● **Working data**
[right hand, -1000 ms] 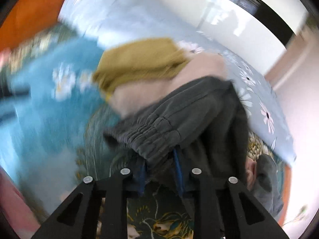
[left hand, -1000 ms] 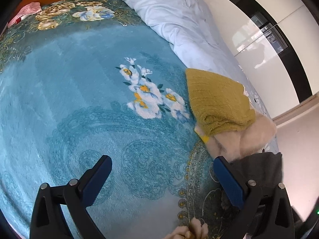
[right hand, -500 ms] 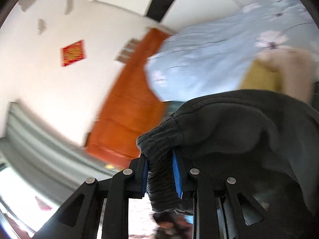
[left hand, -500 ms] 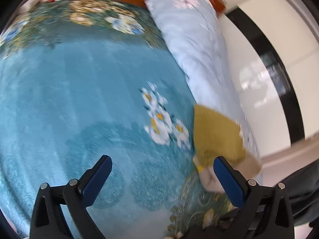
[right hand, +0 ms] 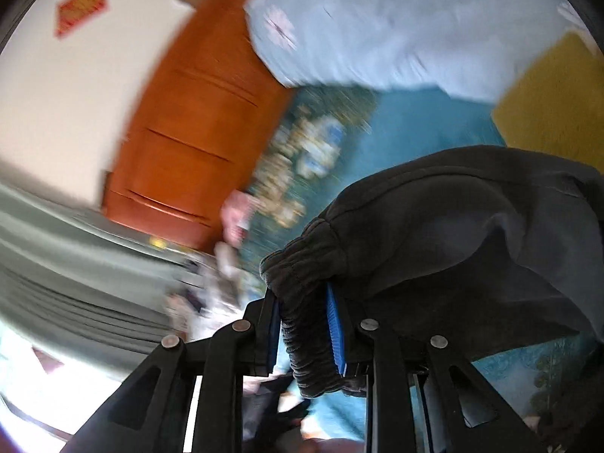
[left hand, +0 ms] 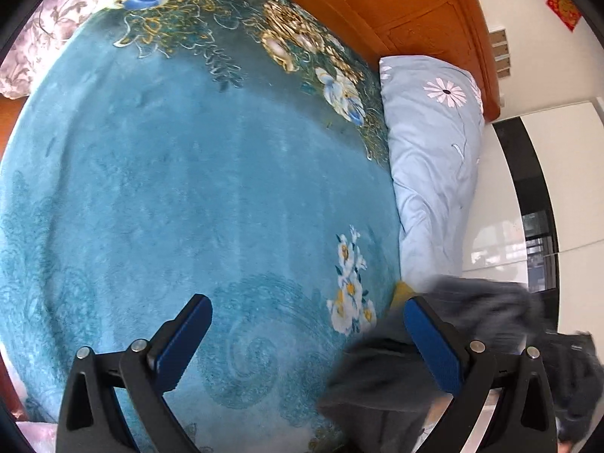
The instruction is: Fold clothes
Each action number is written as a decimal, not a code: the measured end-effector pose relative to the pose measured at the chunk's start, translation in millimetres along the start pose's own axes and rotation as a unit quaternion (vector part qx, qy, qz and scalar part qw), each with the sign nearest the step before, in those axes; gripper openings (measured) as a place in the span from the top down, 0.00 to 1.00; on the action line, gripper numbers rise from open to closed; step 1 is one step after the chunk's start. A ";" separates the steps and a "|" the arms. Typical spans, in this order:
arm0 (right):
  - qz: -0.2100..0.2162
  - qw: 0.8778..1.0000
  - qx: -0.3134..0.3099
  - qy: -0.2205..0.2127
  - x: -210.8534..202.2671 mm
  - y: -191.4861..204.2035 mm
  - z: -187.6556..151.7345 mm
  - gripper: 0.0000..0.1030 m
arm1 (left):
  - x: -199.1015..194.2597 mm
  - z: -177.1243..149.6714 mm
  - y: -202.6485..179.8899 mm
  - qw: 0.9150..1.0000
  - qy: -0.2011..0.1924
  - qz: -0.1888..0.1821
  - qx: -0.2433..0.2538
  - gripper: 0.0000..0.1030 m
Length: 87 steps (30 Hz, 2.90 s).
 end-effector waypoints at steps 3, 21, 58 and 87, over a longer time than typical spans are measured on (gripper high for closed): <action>-0.028 0.999 0.002 0.033 33.5 -8.2 -12.3 0.64 | 1.3 0.0 3.7 1.000 0.001 0.004 0.001 0.00; -0.114 0.986 0.090 -0.084 -195.0 -193.5 -99.5 0.33 | 54.7 -45.5 4.1 0.992 0.097 0.063 0.052 0.01; -0.336 0.937 -0.092 -0.014 -190.4 -252.8 -117.6 0.94 | 69.2 -52.5 -67.4 0.988 0.068 -0.105 0.091 0.93; -0.413 0.886 -0.071 -0.200 -386.1 -264.8 -28.9 0.97 | 62.2 -15.4 -28.7 0.998 -0.007 -0.012 0.069 0.93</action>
Point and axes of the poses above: each gripper's, at about its wrist camera, not at the fingertips, and x roughly the way its jaws point, y to its left, z to its top, the point moved 10 cm from there along x, roughly the way its jaws point, and after that the axes turned 12 degrees about -y, right-handed, at the moved point
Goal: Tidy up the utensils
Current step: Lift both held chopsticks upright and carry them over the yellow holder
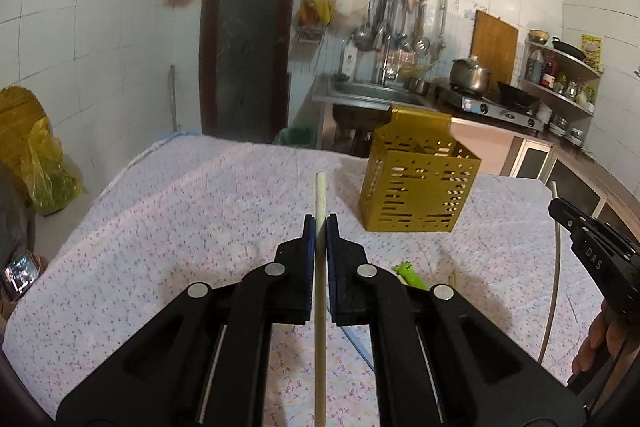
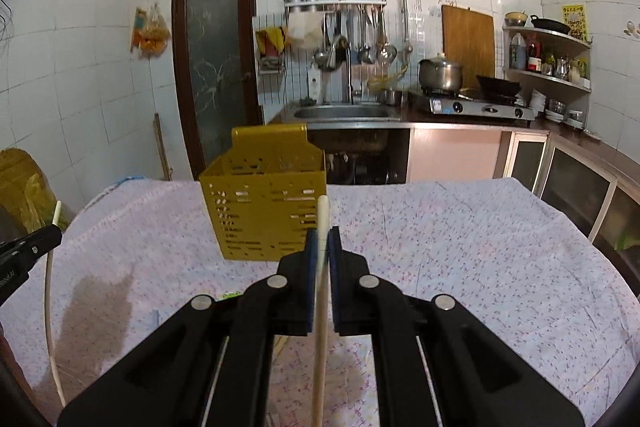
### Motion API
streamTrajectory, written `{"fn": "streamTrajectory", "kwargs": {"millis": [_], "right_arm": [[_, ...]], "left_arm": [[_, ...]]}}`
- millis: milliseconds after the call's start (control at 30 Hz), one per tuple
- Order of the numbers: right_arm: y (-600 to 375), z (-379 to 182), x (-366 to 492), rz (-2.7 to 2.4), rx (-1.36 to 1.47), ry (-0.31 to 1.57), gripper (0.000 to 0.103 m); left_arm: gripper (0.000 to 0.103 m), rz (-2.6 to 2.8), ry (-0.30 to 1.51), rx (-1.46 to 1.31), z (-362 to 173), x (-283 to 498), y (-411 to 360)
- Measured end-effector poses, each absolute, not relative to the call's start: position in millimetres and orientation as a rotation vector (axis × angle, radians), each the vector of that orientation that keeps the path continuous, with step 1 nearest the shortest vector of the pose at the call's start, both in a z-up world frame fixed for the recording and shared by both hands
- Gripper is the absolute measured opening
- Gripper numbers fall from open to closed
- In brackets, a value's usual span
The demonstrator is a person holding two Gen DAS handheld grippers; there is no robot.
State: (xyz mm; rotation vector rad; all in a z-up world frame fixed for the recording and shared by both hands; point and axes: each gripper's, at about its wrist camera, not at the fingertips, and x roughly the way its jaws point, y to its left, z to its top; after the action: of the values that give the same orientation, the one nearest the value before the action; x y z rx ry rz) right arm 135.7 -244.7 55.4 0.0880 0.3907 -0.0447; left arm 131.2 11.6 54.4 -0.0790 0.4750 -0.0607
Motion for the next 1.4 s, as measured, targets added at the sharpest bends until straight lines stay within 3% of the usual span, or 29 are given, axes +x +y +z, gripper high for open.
{"fn": "streamTrajectory", "kwargs": {"millis": [367,767,1067,1400], "right_arm": [[-235,74,114,-0.053,0.065,0.255,0.006],[-252,112,132,-0.036,0.129,0.148,0.006],[-262,157,177,-0.051,0.131,0.04,0.006],[-265,182,267,-0.059,0.155,-0.043,0.006]], "left_arm": [[0.004,-0.117,0.387,-0.103,74,113,15],[0.004,-0.23,0.277,-0.134,131,128,-4],[0.004,-0.266,0.179,-0.121,171,169,-32],[0.004,-0.25,0.097,-0.162,194,269,-65]]}}
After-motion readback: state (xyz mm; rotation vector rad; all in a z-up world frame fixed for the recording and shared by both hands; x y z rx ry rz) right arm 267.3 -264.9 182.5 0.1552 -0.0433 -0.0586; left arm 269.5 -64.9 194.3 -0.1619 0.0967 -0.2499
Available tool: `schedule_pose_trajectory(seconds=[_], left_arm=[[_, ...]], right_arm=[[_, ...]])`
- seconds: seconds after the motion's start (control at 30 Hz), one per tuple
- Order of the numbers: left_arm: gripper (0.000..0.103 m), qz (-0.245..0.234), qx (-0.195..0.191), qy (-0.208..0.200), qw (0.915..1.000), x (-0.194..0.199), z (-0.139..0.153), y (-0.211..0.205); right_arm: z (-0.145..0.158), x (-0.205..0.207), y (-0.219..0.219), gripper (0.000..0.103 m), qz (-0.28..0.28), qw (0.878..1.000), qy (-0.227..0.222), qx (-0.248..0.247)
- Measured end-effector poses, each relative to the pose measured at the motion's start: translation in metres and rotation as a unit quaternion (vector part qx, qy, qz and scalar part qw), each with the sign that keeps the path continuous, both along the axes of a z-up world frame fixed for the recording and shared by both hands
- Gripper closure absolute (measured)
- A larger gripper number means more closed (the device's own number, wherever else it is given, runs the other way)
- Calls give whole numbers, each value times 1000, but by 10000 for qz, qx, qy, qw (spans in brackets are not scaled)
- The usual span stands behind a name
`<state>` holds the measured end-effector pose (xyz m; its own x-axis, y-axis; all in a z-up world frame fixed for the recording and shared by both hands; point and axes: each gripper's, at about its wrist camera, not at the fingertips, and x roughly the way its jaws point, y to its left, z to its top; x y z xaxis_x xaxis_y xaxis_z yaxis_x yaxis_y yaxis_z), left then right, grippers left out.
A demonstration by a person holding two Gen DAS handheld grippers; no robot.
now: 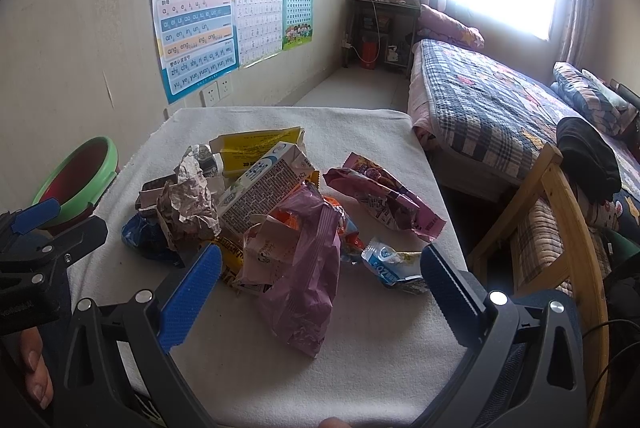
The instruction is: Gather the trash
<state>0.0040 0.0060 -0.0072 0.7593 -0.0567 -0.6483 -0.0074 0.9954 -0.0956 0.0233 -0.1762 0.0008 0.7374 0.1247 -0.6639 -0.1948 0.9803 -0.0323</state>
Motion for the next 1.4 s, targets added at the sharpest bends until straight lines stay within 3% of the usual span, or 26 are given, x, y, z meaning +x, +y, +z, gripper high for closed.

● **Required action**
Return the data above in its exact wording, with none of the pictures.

● **Result for this task**
[right hand, -1000 ms] 
[left hand, -1000 ms] 
[right hand, -500 ms] 
[left hand, -500 ms] 
[right hand, +0 ms] 
[left hand, +0 ms] 
The instruction is: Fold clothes
Each action number is written as a decimal, not a code: the measured end-effector pose relative to the pose measured at the chunk's start, translation in millimetres along the start pose's own axes and rotation as a unit quaternion (vector part qx, qy, qz and scalar part qw), each with the sign nearest the step before, in those axes; gripper openings (measured) as a place in the span from the top down, 0.00 to 1.00; on the action line, gripper numbers rise from open to closed; step 1 is one step after the chunk's start. A ";" separates the steps and a "|" the arms. Typical spans, in this order:
arm0 (right):
  - qz: -0.2100..0.2162
  - qw: 0.8778..1.0000
  - qx: -0.3134..0.3099
  - qy: -0.2205..0.2127
  - x: -210.8534..202.2671 mm
  - y: -191.4861..204.2035 mm
  - z: -187.6556..151.7345 mm
  - gripper: 0.0000..0.1030 m
arm1 (left):
  - x: -199.1015..194.2597 mm
  - z: -177.1243..149.6714 mm
  - y: -202.6485..179.8899 mm
  - qw: 0.9150..1.0000
  - qy: -0.2011..0.1924
  - qz: -0.1888..0.1821
  - qx: -0.2433..0.2538
  - gripper: 0.0000..0.1030 m
Length: 87 steps (30 Hz, 2.90 s).
 end-effector waypoints at steps 3, 21, 58 and 87, over a longer time than typical spans are measured on (gripper high for closed): <action>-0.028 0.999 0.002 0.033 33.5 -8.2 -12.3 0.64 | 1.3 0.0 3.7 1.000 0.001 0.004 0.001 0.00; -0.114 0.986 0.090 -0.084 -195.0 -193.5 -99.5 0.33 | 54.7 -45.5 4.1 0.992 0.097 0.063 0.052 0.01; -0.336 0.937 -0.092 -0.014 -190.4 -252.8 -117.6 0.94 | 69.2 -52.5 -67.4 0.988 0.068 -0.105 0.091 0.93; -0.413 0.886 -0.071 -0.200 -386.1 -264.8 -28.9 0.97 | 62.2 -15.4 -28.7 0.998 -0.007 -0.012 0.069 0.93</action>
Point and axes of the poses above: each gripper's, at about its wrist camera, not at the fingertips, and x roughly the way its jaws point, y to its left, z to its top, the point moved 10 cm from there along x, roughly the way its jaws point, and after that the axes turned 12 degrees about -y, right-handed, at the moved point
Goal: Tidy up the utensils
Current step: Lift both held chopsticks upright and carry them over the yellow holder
### Motion API
streamTrajectory, written `{"fn": "streamTrajectory", "kwargs": {"millis": [_], "right_arm": [[_, ...]], "left_arm": [[_, ...]]}}`
- millis: milliseconds after the call's start (control at 30 Hz), one per tuple
- Order of the numbers: right_arm: y (-600 to 375), z (-379 to 182), x (-366 to 492), rz (-2.7 to 2.4), rx (-1.36 to 1.47), ry (-0.31 to 1.57), gripper (0.000 to 0.103 m); left_arm: gripper (0.000 to 0.103 m), rz (-2.6 to 2.8), ry (-0.30 to 1.51), rx (-1.46 to 1.31), z (-362 to 173), x (-283 to 498), y (-411 to 360)
- Measured end-effector poses, each absolute, not relative to the call's start: position in millimetres and orientation as a rotation vector (axis × angle, radians), each the vector of that orientation that keeps the path continuous, with step 1 nearest the shortest vector of the pose at the call's start, both in a z-up world frame fixed for the recording and shared by both hands
- Gripper is the absolute measured opening
- Gripper numbers fall from open to closed
- In brackets, a value's usual span
The demonstrator is a person holding two Gen DAS handheld grippers; there is no robot.
State: (xyz mm; rotation vector rad; all in a z-up world frame fixed for the recording and shared by both hands; point and axes: each gripper's, at about its wrist camera, not at the fingertips, and x roughly the way its jaws point, y to its left, z to its top; after the action: of the values that give the same orientation, the one nearest the value before the action; x y z rx ry rz) right arm 135.7 -244.7 55.4 0.0880 0.3907 -0.0447; left arm 131.2 11.6 54.4 -0.0790 0.4750 -0.0607
Motion for the next 1.4 s, as measured, targets added at the sharpest bends until straight lines stay within 3% of the usual span, or 29 are given, axes +x +y +z, gripper high for open.
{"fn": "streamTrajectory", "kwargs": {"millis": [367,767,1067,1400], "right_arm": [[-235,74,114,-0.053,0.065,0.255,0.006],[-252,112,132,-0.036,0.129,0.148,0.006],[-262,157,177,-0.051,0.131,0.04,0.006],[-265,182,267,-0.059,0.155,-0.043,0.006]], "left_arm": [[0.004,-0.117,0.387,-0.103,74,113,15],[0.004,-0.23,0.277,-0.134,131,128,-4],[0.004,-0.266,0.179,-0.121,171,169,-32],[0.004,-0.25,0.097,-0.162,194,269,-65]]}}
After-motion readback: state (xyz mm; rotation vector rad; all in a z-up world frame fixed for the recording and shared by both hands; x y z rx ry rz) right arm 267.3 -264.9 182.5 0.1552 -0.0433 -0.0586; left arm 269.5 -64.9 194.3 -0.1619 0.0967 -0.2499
Available tool: `schedule_pose_trajectory(seconds=[_], left_arm=[[_, ...]], right_arm=[[_, ...]])`
- seconds: seconds after the motion's start (control at 30 Hz), one per tuple
- Order of the numbers: left_arm: gripper (0.000..0.103 m), qz (-0.245..0.234), qx (-0.195..0.191), qy (-0.208..0.200), qw (0.915..1.000), x (-0.194..0.199), z (-0.139..0.153), y (-0.211..0.205); right_arm: z (-0.145..0.158), x (-0.205..0.207), y (-0.219..0.219), gripper (0.000..0.103 m), qz (-0.28..0.28), qw (0.878..1.000), qy (-0.227..0.222), qx (-0.248..0.247)
- Measured end-effector poses, each relative to the pose measured at the motion's start: translation in metres and rotation as a unit quaternion (vector part qx, qy, qz and scalar part qw), each with the sign that keeps the path continuous, both along the axes of a z-up world frame fixed for the recording and shared by both hands
- Gripper closure absolute (measured)
- A larger gripper number means more closed (the device's own number, wherever else it is given, runs the other way)
- Calls give whole numbers, each value times 1000, but by 10000 for qz, qx, qy, qw (spans in brackets are not scaled)
- The usual span stands behind a name
`<state>` holds the measured end-effector pose (xyz m; its own x-axis, y-axis; all in a z-up world frame fixed for the recording and shared by both hands; point and axes: each gripper's, at about its wrist camera, not at the fingertips, and x roughly the way its jaws point, y to its left, z to its top; x y z xaxis_x xaxis_y xaxis_z yaxis_x yaxis_y yaxis_z), left then right, grippers left out.
A demonstration by a person holding two Gen DAS handheld grippers; no robot.
now: 
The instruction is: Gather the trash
<state>0.0040 0.0060 -0.0072 0.7593 -0.0567 -0.6483 -0.0074 0.9954 -0.0956 0.0233 -0.1762 0.0008 0.7374 0.1247 -0.6639 -0.1948 0.9803 -0.0323</state>
Motion for the next 1.4 s, targets added at the sharpest bends until straight lines stay within 3% of the usual span, or 26 are given, x, y, z meaning +x, +y, +z, gripper high for closed.

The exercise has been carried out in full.